I was dumb founded. lol
I actually did something similar to what @JessicaAgrella is mentioning above. My grandmother gave me the advice during my first pregnancy and I must say my hubby has changed soo much. Even my mother in law is surprised- he was the type that just walked into a room and demanded what he needed (sock, boxers, etc.) and definitely didn't bother to hang the towel he used after showering. My frustration was over the top- then I decided to get a break and stay at my mom's, that's when my grandmother passed her advice. He has been continously changing. Just last night he washed all the laundry and cleaned our room top to bottom. I really hope things get better with him. ;)
Never thought of it like that I'll have to give it a try !
I know this might be hard but maybe you should try to stop doing everything.
For example: Ask him to do something for you. Men need to a manual for house work for some reason. (But will tell you its basic and a lot less harder then whatever they are doing or their job, right ladies?) Don't expect him to jump up and do it - because he won't. If he doesn't complete the task, sit him down and have a talk with him. Think of some things to do around the house that need to be done in order for him to stay on routine - like his work clothes need to be washed, or maybe skimp on doing the dishes one night but make sure what he needs isn't washed (LOL) Or make sure the kids are fed and let him feed himself. He is a grown man, he is more than capable of taking care of himself.
Tell him you will not do these things anymore. You have asked for his help more than enough. Your state of being right now can not be cluttered with stress because you can not get help doing little things like house work. So make it where what he needs isn't done! Inform him that until you get help with the things you need to be done, the things he requires for his routine will not be done.

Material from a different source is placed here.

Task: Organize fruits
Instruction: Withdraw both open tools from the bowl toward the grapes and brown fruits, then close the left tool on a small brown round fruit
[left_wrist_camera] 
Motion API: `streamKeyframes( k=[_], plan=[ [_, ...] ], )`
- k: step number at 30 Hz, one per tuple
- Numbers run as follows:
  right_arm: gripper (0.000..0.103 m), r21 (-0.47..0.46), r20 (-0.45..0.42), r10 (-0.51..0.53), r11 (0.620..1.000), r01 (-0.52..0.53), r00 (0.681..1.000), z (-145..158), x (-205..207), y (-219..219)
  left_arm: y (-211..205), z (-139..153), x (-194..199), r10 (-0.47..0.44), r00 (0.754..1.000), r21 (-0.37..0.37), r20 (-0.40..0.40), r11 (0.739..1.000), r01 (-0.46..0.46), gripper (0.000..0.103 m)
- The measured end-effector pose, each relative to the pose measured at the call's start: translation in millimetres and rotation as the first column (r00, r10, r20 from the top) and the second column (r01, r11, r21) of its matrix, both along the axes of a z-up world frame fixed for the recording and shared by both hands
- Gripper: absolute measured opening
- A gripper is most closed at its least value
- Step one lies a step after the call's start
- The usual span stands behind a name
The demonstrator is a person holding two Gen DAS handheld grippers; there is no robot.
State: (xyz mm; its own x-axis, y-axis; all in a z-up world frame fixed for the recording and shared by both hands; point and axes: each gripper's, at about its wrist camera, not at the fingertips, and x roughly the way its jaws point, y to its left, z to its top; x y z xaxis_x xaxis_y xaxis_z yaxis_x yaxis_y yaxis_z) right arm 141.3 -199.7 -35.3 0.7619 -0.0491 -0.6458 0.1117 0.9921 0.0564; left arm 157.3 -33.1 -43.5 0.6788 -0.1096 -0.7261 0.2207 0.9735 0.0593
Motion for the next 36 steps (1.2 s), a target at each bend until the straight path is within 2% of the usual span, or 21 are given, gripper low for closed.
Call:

I used this trick with my husband and now I get all the help I need with half the complaining. :)
Lol, thanks ladies...I'm trying to just focus on what needs to be done around the house and what needs to be done before the baby gets here as much as possible, with not being able to get around as easily right now.
I hate it when he tells me that I'm ONLY upset because I'm hormonal! I just wanna scream I am upset that you are a huge tool!

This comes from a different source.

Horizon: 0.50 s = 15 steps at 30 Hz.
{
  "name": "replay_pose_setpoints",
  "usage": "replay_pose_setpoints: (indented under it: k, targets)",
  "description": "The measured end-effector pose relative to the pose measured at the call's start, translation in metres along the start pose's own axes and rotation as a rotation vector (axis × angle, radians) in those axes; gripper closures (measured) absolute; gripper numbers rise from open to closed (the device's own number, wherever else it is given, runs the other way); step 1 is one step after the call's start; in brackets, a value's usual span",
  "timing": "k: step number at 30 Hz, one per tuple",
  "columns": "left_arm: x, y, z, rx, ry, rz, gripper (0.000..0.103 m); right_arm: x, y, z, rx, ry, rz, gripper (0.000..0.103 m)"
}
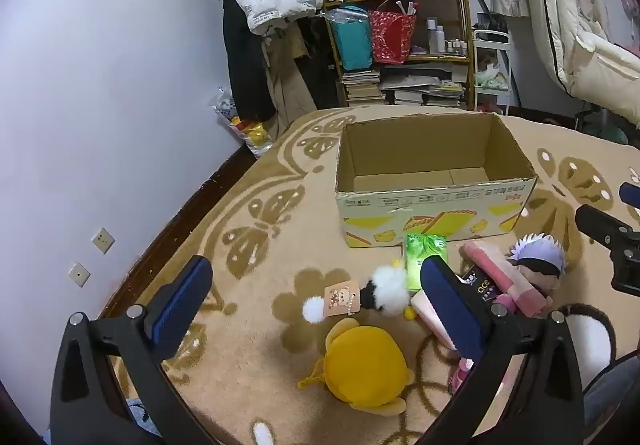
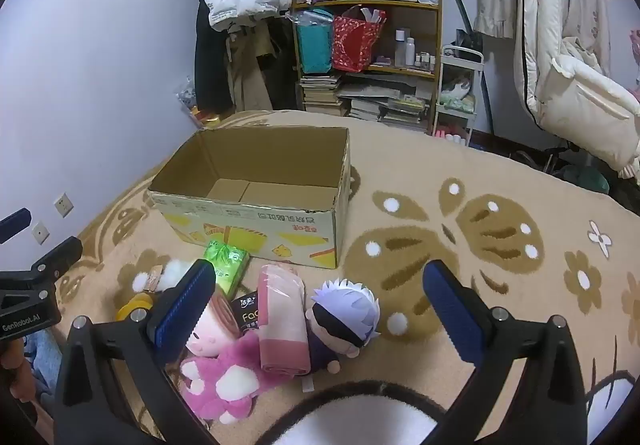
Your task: Organize soft objects
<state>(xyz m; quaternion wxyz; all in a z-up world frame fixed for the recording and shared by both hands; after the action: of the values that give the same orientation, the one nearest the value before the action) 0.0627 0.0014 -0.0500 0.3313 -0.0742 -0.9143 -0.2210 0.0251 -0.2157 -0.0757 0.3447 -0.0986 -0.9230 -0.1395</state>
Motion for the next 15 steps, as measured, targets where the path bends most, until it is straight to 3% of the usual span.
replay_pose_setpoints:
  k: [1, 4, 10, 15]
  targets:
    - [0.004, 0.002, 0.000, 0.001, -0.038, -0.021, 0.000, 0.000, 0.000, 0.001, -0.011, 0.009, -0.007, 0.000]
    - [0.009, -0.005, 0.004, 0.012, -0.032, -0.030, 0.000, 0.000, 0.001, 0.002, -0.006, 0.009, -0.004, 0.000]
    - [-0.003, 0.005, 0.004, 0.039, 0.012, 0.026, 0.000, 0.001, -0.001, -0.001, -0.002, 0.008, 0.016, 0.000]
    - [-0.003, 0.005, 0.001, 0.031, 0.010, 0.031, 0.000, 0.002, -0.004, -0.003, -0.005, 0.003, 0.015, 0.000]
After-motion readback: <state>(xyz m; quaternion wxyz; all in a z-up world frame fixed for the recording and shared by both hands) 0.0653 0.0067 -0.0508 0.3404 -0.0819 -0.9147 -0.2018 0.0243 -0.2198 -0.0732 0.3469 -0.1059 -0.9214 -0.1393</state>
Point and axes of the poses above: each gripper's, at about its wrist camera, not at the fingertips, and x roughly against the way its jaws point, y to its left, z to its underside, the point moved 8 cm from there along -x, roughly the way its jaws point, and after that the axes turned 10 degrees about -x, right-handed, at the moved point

I know how you feel, I am a stay at home mom/wife. My husband doesnt realize how much work I do everyday and it often goes unappreciated, I have kept the house clean and the laundry done and thats a lot for me right now. I also take care of our one year old daughter all by myself, which I dont mind at all! I am just saying I feel like Im unappreciated all the time. He is also insensitive, Like sometimes I do not feel like having sex but he wants it constantly and I feel like its all he talks about to me. Im 27 weeks pregnant. So I am not really in the mood for it at all. He is always in his cell phone and laptop and its just so annoying and frustrating. But thats just how most men are! They are the biggest wimps when it comes to there little pains like stomach aches and such... but have no idea how uncomfortable it is just to be pregnant! But atleast they gave us our wonderful babies (: lol
Men suck sometimes. Ask him what he would do if you weren't there? But all those kids were. Ugh their
Soo nervey. Good luck luck BTW its almost over. That's what I keep telling myself anyway lol.
Omg oh hell no I would take my kids and go by my mom until I have the baby because if he is doing this now just picture when the baby actually comes ...
Thats terrible. Do u have a family member that can talk to him? Maybe a male member if possible to rattle him
Maybe write him a note. It says what you are feeling without emotion so he can hear it. It also allows him time to process what you are saying before becoming defensive. Its a way to say what you need to without a fight
I know the feeling. I'm sure its hard, but stay strong. Hopefully he will fall in soon. I just got to the point where I was fed up. Enough talking, crying, etc, but just take into account that we are quite emotional at this point and sometimes you have to just relax instead of focusing more on what he's not doing and how inconsiderate he is being for the sake of YOUR BABY, HEALTH, AND SANITY. Again I know its hard, but smile and relax. Everything will be alright!
Sorry to hear that I am 36 weeks too, and so tired my whole body hurts and my hubby he is just plain Lazy too.. I am lucky my parents help me.alot and my 2 kids are big enough to help themselves. I still have days where i wish he would just diappear..Lol!